I run a 50-year-old roofing company in Northwest Arkansas, and the habit that transformed my results was **documenting everything in real time with photos and detailed reports**. When we started giving property managers and HOA boards comprehensive inspection reports with before/after images and maintenance schedules instead of just verbal estimates, our commercial contract renewals jumped and referrals doubled. One apartment complex owner told us we were the first contractor who made their insurance claim actually easy--we had timestamped storm damage photos, material specs, and repair logs ready before the adjuster even arrived. I define sustainable success as **building systems that protect both your reputation and your team's capacity**. We're open 24/7 for emergencies, but I learned the hard way that saying yes to every midnight call burns people out. Now we triage: true emergencies (active leaks, storm damage) get immediate response, but "I just noticed this" calls get scheduled for morning inspections. Our emergency response time stayed under 2 hours for real crises, but our crew retention went up 40% because they weren't destroyed by false alarms. Customers respect the boundaries when you explain the why. The mindset shift that changed everything: **realizing that preventing a problem is worth more than heroically fixing it**. I used to think our value was in spectacular storm repairs and insurance work. Then I tracked our highest-rated jobs--they were boring maintenance contracts where we caught issues early. One property management firm told us our bi-annual inspections saved them $47,000 because we spotted failing flashing before it became a full reroof. Now we lead every conversation with prevention, not drama. Turns out nobody actually wants to need a roofer--they want to never think about their roof again.
I'm a clinical psychologist who's worked in acute psychiatry and now runs MVS Psychology Group in Melbourne. After treating hundreds of high-performers facing burnout, I've learned what actually works versus what just sounds good in LinkedIn posts. **The success habit that liftd my results: structured reflection periods.** I block 20 minutes every Friday to review what drained versus energized me that week. When I started tracking this in 2019, I finded I was spending 60% of my time on administrative tasks that could be delegated. Cutting that to 25% freed me to take on complex trauma cases where I actually add unique value. My client outcomes improved measurably--treatment completion rates went from 72% to 89%--because I wasn't showing up half-present anymore. **I define sustainable success as maintaining your capacity to care.** In acute psychiatry at Monash Health, I watched brilliant clinicians flame out because they confused "working harder" with effectiveness.

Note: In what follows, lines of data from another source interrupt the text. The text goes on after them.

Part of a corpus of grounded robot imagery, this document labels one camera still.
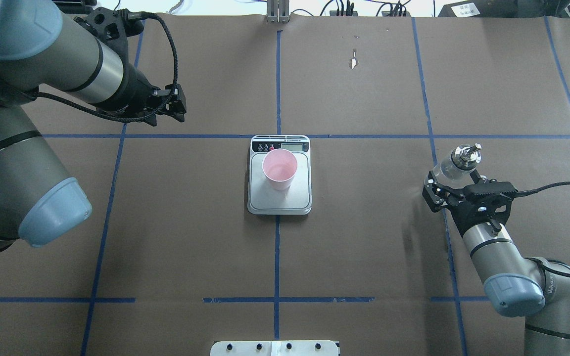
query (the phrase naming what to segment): electrical cable
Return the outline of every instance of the electrical cable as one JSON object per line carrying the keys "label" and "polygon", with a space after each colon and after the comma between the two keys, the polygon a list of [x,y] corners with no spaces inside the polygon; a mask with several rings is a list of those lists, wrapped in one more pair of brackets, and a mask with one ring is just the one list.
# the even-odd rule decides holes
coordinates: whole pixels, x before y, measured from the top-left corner
{"label": "electrical cable", "polygon": [[319,14],[319,16],[322,16],[322,15],[323,15],[325,9],[327,9],[327,6],[329,6],[329,4],[330,4],[331,2],[333,2],[333,0],[329,0],[329,1],[325,4],[325,6],[324,6],[323,9],[321,10],[321,14]]}
{"label": "electrical cable", "polygon": [[[168,38],[168,43],[170,44],[170,49],[173,53],[173,61],[174,61],[174,65],[173,65],[173,83],[172,83],[172,87],[170,88],[170,90],[174,90],[177,88],[177,77],[178,77],[178,69],[177,69],[177,49],[175,47],[175,43],[173,42],[173,38],[170,34],[170,30],[168,30],[168,27],[166,25],[166,23],[164,22],[164,20],[162,20],[162,18],[160,16],[158,16],[157,14],[154,13],[141,13],[142,18],[143,19],[147,19],[147,18],[151,18],[154,19],[158,22],[160,22],[160,25],[162,26],[162,28],[164,29],[165,34],[167,35]],[[151,113],[144,115],[142,117],[117,117],[114,115],[108,115],[108,114],[104,114],[104,113],[99,113],[97,111],[93,111],[90,108],[86,108],[85,106],[79,105],[77,103],[74,103],[73,101],[70,101],[68,99],[65,99],[63,97],[54,95],[54,94],[50,94],[47,92],[36,92],[33,93],[32,95],[34,95],[35,97],[45,97],[46,99],[51,99],[54,101],[58,101],[59,103],[63,103],[69,106],[72,106],[72,108],[81,110],[81,111],[85,111],[86,113],[90,114],[90,115],[94,115],[97,117],[100,117],[102,119],[106,119],[106,120],[110,120],[110,121],[117,121],[117,122],[122,122],[124,124],[128,124],[130,122],[142,122],[145,119],[148,119],[149,117],[152,117],[154,115],[156,115],[156,113],[163,107],[166,106],[166,104],[168,104],[168,102],[170,101],[170,95],[167,95],[167,97],[165,97],[165,99],[162,101],[162,103],[155,109],[153,110]]]}
{"label": "electrical cable", "polygon": [[294,11],[292,11],[291,13],[295,13],[296,11],[305,11],[306,13],[314,16],[312,13],[310,13],[309,11],[305,10],[305,9],[295,9]]}
{"label": "electrical cable", "polygon": [[172,6],[171,9],[169,9],[169,10],[167,11],[167,13],[173,14],[173,12],[174,12],[176,9],[179,9],[180,7],[182,7],[183,4],[184,4],[184,0],[179,0],[179,2],[178,2],[177,4],[175,4],[174,6]]}
{"label": "electrical cable", "polygon": [[380,6],[380,8],[378,9],[378,11],[375,13],[375,17],[378,17],[378,15],[380,15],[380,11],[382,11],[382,7],[384,7],[385,5],[390,5],[391,6],[391,11],[393,11],[393,4],[389,3],[389,2],[385,2],[382,4],[382,6]]}
{"label": "electrical cable", "polygon": [[570,273],[566,273],[566,272],[560,272],[559,270],[555,270],[551,267],[547,267],[545,266],[544,263],[542,263],[541,260],[539,259],[534,259],[534,257],[525,257],[525,259],[529,260],[529,261],[533,261],[536,262],[536,265],[538,265],[538,268],[540,268],[541,270],[547,271],[547,272],[551,272],[553,274],[556,275],[561,275],[562,277],[567,277],[570,278]]}
{"label": "electrical cable", "polygon": [[554,263],[557,263],[557,264],[561,264],[561,265],[565,265],[565,266],[567,266],[567,264],[565,264],[564,262],[562,262],[562,261],[559,261],[559,260],[554,260],[554,259],[547,259],[547,261],[549,261],[549,262],[554,262]]}
{"label": "electrical cable", "polygon": [[387,16],[402,16],[402,2],[398,0],[395,4],[395,9],[391,9],[391,12]]}
{"label": "electrical cable", "polygon": [[520,191],[520,192],[517,192],[517,193],[516,193],[516,195],[514,196],[514,198],[520,198],[520,197],[523,197],[523,196],[530,196],[530,195],[532,195],[532,194],[536,194],[537,192],[541,192],[541,191],[543,191],[543,190],[545,190],[545,189],[549,189],[549,188],[553,188],[553,187],[559,187],[559,186],[561,186],[561,185],[570,185],[570,182],[552,183],[552,184],[548,184],[548,185],[545,185],[545,186],[543,186],[543,187],[539,187],[539,188],[536,188],[536,189],[531,189],[531,190],[528,190],[528,191]]}

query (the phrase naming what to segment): scale display
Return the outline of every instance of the scale display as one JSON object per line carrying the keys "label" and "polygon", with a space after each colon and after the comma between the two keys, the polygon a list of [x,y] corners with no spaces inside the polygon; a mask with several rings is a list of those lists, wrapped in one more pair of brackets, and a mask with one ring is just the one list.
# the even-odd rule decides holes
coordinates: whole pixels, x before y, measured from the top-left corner
{"label": "scale display", "polygon": [[[263,158],[272,149],[287,149],[298,161],[290,187],[273,189],[263,173]],[[310,140],[304,135],[256,135],[249,147],[247,209],[258,215],[304,215],[312,209]]]}

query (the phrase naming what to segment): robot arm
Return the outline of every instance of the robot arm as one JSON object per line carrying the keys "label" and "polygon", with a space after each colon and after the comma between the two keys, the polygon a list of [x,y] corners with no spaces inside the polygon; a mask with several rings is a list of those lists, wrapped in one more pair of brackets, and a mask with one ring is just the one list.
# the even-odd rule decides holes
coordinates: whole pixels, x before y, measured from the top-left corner
{"label": "robot arm", "polygon": [[494,309],[505,317],[526,317],[525,355],[570,355],[570,266],[523,258],[505,223],[514,198],[525,194],[509,182],[480,176],[475,165],[467,170],[459,163],[468,160],[454,158],[453,151],[450,162],[471,172],[474,184],[462,189],[443,185],[435,167],[423,188],[430,210],[450,210]]}
{"label": "robot arm", "polygon": [[51,97],[38,93],[39,84],[92,104],[97,112],[86,111],[105,119],[155,126],[161,113],[183,122],[177,61],[174,81],[164,90],[128,61],[127,37],[143,31],[145,18],[159,19],[99,7],[72,20],[49,0],[0,0],[0,252],[19,238],[43,246],[92,210],[20,108],[38,96]]}

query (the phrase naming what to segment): plastic cup
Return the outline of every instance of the plastic cup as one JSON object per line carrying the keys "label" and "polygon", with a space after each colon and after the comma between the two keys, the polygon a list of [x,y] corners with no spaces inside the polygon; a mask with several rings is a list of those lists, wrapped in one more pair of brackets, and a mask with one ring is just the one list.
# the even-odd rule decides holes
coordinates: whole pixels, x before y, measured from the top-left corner
{"label": "plastic cup", "polygon": [[263,173],[270,185],[276,190],[288,189],[297,170],[298,160],[287,149],[272,149],[263,158]]}

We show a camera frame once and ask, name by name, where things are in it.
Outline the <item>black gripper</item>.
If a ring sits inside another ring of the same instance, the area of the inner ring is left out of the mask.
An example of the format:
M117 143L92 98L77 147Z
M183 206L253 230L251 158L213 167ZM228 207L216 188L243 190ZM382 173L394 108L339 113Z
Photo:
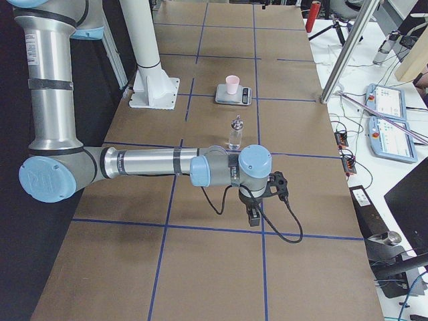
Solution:
M245 212L248 216L249 226L259 226L263 195L251 196L248 191L239 189L239 199L245 205Z

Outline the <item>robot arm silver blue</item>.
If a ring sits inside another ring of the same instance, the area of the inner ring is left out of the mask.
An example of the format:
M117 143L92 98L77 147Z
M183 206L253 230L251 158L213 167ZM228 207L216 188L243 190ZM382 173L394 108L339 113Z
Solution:
M70 224L72 215L95 219L160 223L167 213L167 200L149 187L167 187L172 179L137 178L101 182L101 187L117 191L119 186L135 191L126 200L135 201L126 208L117 200L91 201L79 191L59 203L41 203L21 187L18 169L27 156L34 129L31 98L27 88L22 28L16 24L12 6L1 2L1 229L3 233L29 233L36 229L59 231ZM105 139L119 104L120 91L100 41L72 41L72 67L76 81L76 132L88 146L100 146Z

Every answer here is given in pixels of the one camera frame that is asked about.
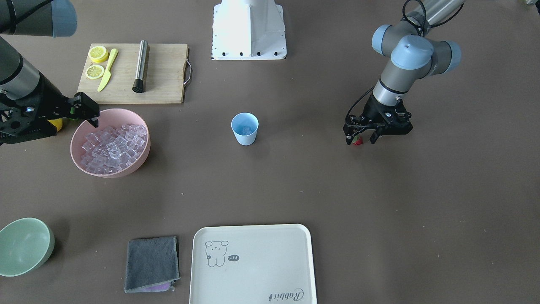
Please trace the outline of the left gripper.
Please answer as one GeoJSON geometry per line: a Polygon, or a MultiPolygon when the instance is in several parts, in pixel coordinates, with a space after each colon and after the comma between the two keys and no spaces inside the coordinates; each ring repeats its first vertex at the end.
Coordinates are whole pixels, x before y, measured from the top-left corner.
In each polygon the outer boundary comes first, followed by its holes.
{"type": "MultiPolygon", "coordinates": [[[[396,114],[396,107],[388,106],[380,103],[374,96],[370,94],[362,112],[362,125],[385,124],[394,125],[399,122],[396,114]]],[[[370,137],[371,144],[375,144],[380,137],[380,129],[375,129],[370,137]]],[[[345,132],[346,144],[349,146],[356,137],[356,131],[345,132]]]]}

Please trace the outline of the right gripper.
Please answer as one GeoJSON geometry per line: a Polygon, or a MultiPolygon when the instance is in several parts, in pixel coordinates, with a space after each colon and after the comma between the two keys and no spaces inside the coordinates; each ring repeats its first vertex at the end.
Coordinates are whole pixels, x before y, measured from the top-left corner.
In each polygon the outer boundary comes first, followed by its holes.
{"type": "MultiPolygon", "coordinates": [[[[41,76],[37,87],[24,98],[12,100],[1,94],[0,141],[2,144],[19,144],[54,136],[57,129],[50,120],[69,115],[69,98],[41,76]]],[[[94,128],[100,126],[98,117],[86,121],[94,128]]]]}

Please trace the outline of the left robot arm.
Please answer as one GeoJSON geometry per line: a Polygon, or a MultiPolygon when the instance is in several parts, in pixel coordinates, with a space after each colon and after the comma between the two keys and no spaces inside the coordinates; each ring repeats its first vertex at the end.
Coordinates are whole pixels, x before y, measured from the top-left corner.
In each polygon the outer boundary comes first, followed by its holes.
{"type": "Polygon", "coordinates": [[[361,115],[348,111],[343,132],[352,144],[361,133],[372,130],[371,144],[382,136],[405,135],[413,129],[411,113],[403,99],[413,83],[424,77],[452,71],[461,62],[462,52],[453,41],[433,41],[430,30],[453,19],[462,9],[462,0],[419,0],[417,8],[406,11],[395,25],[385,24],[374,32],[372,48],[389,58],[376,85],[364,96],[367,102],[361,115]]]}

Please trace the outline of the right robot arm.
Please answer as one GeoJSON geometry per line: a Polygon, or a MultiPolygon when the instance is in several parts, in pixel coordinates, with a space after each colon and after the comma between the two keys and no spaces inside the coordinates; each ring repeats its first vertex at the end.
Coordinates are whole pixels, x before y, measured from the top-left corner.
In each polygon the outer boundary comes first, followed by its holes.
{"type": "Polygon", "coordinates": [[[0,39],[1,144],[19,144],[58,133],[55,119],[100,125],[100,106],[83,92],[69,98],[12,42],[29,37],[35,48],[46,37],[70,37],[78,17],[70,0],[2,0],[0,39]]]}

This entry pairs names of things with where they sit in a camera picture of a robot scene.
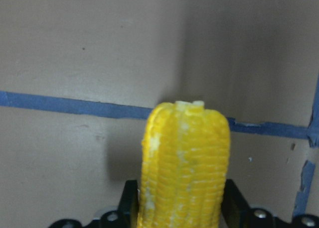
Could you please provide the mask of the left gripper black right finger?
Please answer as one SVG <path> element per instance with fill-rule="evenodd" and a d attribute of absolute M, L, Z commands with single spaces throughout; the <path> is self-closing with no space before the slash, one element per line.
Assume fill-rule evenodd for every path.
<path fill-rule="evenodd" d="M 227 179 L 221 204 L 222 216 L 229 228 L 245 228 L 250 206 L 232 179 Z"/>

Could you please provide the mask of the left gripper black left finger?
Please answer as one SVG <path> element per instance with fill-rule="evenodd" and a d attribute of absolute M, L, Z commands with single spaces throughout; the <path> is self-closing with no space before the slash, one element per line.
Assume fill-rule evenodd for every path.
<path fill-rule="evenodd" d="M 128 180 L 125 182 L 117 211 L 120 215 L 123 228 L 137 227 L 139 212 L 139 192 L 137 180 Z"/>

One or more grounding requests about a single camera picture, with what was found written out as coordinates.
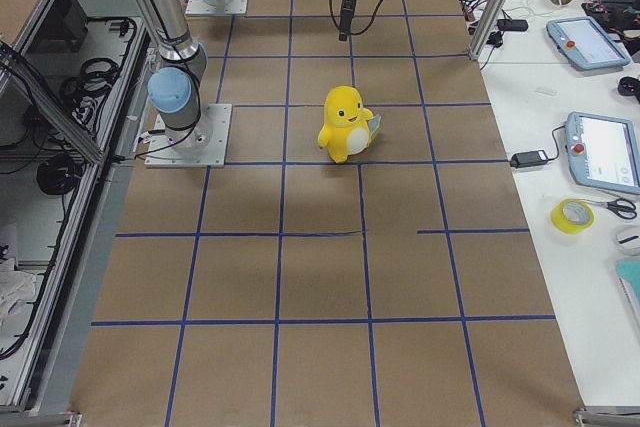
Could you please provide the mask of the lower teach pendant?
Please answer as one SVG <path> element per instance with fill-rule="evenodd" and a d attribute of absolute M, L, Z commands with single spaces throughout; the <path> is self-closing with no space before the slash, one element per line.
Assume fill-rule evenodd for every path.
<path fill-rule="evenodd" d="M 577 184 L 639 194 L 639 148 L 630 120 L 571 112 L 564 127 L 569 171 Z"/>

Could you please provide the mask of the upper teach pendant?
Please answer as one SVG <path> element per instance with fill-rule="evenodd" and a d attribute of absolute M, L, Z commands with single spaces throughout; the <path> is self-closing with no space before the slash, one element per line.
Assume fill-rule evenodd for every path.
<path fill-rule="evenodd" d="M 556 48 L 580 70 L 623 67 L 631 59 L 591 17 L 549 21 L 546 31 Z"/>

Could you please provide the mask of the yellow tape roll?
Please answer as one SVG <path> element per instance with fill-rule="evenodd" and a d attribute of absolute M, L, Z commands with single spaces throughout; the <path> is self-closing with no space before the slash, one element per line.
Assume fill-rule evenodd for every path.
<path fill-rule="evenodd" d="M 550 212 L 552 225 L 561 233 L 576 235 L 590 228 L 595 217 L 589 205 L 579 199 L 564 199 Z"/>

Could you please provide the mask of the black power adapter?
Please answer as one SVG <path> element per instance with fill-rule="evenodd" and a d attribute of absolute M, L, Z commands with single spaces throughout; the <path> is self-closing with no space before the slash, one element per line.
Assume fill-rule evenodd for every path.
<path fill-rule="evenodd" d="M 544 150 L 516 152 L 509 159 L 512 168 L 530 168 L 547 164 L 550 161 Z"/>

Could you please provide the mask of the yellow plush toy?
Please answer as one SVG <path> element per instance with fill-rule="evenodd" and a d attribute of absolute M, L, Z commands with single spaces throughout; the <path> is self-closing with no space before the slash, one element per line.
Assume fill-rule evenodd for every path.
<path fill-rule="evenodd" d="M 359 91 L 351 86 L 331 89 L 323 112 L 317 142 L 337 164 L 367 149 L 381 126 L 381 116 L 366 108 Z"/>

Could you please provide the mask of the teach pendant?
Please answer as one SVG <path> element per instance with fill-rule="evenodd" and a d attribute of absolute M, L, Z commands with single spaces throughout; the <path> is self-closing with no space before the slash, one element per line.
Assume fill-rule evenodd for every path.
<path fill-rule="evenodd" d="M 639 148 L 630 120 L 571 112 L 564 127 L 569 171 L 577 184 L 639 194 Z"/>
<path fill-rule="evenodd" d="M 591 17 L 549 21 L 546 31 L 556 48 L 580 70 L 623 67 L 631 59 Z"/>

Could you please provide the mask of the black scissors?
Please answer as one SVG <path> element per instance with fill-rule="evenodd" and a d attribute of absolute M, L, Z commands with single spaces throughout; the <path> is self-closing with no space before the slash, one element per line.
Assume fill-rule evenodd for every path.
<path fill-rule="evenodd" d="M 638 215 L 636 205 L 631 200 L 623 197 L 607 201 L 579 198 L 579 201 L 604 208 L 623 220 L 634 220 Z"/>

The ones who lasted decades had boundaries--they didn't check emails after 7pm, they took proper lunch breaks, they said no to extra shifts. I adopted the same approach when founding my practice: we intentionally limit caseloads so each psychologist does deep work rather than churning through appointments. Our team has zero turnover in three years, which is almost unheard of in mental health. **The mindset shift that changed everything: treating my energy as the primary resource, not time.** High-performers love optimizing their schedules, but I see them collapse because they book back-to-back high-stakes meetings for 10 hours straight. I now schedule cognitively demanding work (trauma therapy, clinical supervision) only in my peak hours--mornings--and protect that time ruthlessly. Administrative work happens in the afternoon slump. This one change reduced my own stress scores by 40% within two months.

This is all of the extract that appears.